*** Stored data ***
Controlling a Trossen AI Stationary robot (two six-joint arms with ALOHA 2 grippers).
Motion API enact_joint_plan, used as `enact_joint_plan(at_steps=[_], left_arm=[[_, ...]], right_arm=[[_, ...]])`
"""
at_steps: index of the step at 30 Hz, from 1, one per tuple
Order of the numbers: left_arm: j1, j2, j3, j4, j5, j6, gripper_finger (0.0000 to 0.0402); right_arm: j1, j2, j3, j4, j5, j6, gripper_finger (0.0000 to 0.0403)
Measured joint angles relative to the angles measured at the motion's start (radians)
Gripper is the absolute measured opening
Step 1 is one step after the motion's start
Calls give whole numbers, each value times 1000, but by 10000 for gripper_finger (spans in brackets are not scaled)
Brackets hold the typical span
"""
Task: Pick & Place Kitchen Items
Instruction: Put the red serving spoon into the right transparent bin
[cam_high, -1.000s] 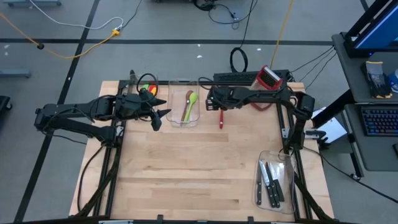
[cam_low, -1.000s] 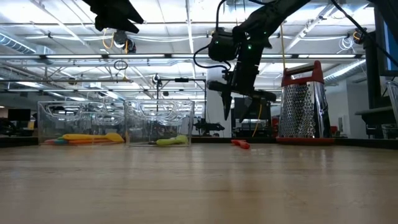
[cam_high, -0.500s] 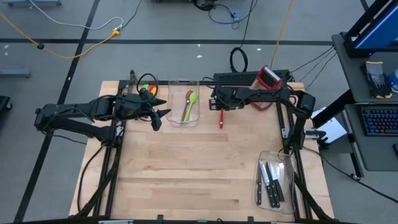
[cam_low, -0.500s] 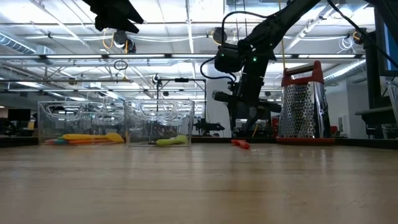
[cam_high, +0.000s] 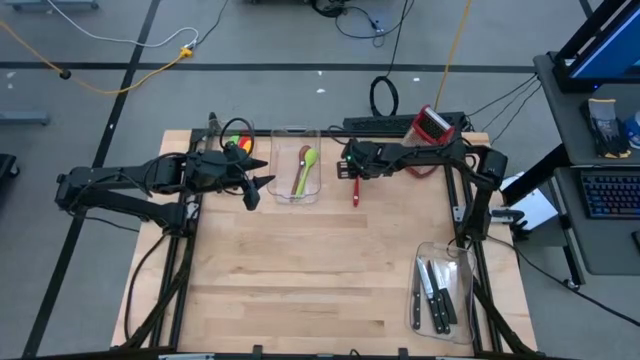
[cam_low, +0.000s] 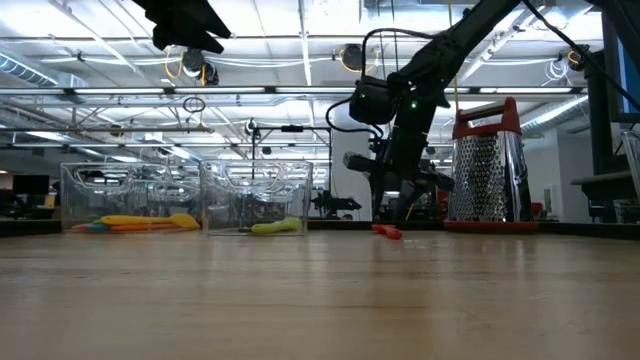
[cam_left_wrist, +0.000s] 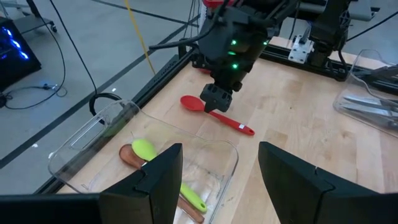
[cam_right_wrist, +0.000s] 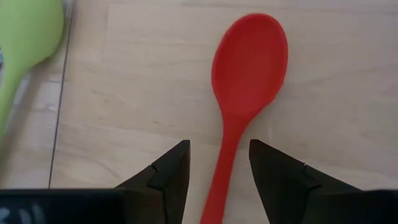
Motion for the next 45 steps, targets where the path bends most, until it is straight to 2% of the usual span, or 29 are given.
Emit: enact_joint_plan(at_steps=[6, 10, 18, 24, 30, 33, 38, 45], left_arm=[[0, 0, 0, 0, 0, 0, 214], [0, 0, 0, 0, 0, 0, 214], [6, 0, 0, 0, 15, -2, 214], [6, 0, 0, 0, 16, 20, 214], [6, 0, 0, 0, 16, 25, 214], [6, 0, 0, 0, 16, 26, 214], [6, 0, 0, 0, 16, 26, 214], [6, 0, 0, 0, 16, 26, 214]], right_arm=[[-9, 5, -53, 107, 5, -5, 161], [-13, 70, -54, 144, -4, -7, 162], [-4, 160, -54, 48, 14, 40, 152], [2, 163, -55, 26, 34, 51, 113], [8, 162, -56, 16, 39, 26, 31], [8, 162, -56, 15, 36, 13, 24], [7, 125, -57, 19, 20, 3, 24], [18, -29, -67, 6, 24, -36, 24]])
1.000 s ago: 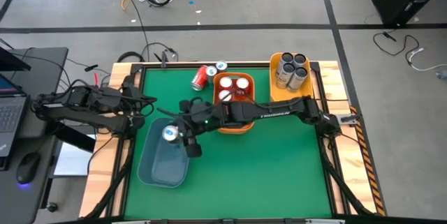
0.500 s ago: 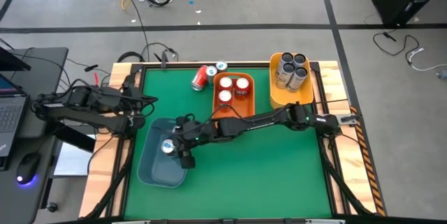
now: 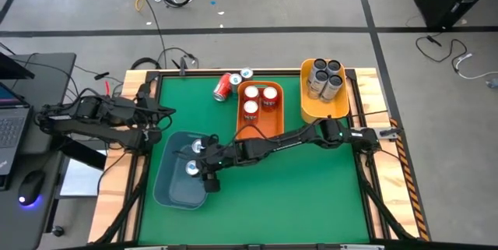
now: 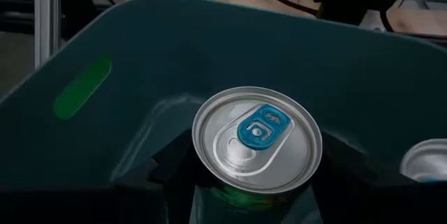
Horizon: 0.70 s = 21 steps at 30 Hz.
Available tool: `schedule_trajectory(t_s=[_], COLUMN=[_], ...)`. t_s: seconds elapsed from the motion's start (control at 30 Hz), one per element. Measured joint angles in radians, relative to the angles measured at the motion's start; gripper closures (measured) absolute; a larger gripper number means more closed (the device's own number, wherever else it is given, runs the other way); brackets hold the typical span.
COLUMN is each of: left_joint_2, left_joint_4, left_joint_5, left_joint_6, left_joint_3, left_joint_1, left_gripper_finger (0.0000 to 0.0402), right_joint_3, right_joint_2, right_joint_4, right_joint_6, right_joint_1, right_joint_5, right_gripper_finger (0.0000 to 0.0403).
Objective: Sort soda cans
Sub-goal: Put the blue soda can into the blue bin
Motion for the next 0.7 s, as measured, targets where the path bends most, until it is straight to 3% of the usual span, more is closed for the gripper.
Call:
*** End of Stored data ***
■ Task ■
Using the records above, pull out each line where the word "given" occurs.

■ Task answer ■
Motion for the next 45 steps, targets where the path bends most, until it is straight to 2% of the usual span, or 29 are given.
Available tool: `schedule_trajectory(t_s=[_], COLUMN=[_], ...)`. t_s: seconds elapsed from the motion's start (control at 30 Hz), one per element. Measured joint angles in radians, relative to the angles measured at the motion's start; gripper closures (measured) absolute; a larger gripper number means more closed (the device's own number, wherever else it is given, runs the other way); brackets hold the typical span.

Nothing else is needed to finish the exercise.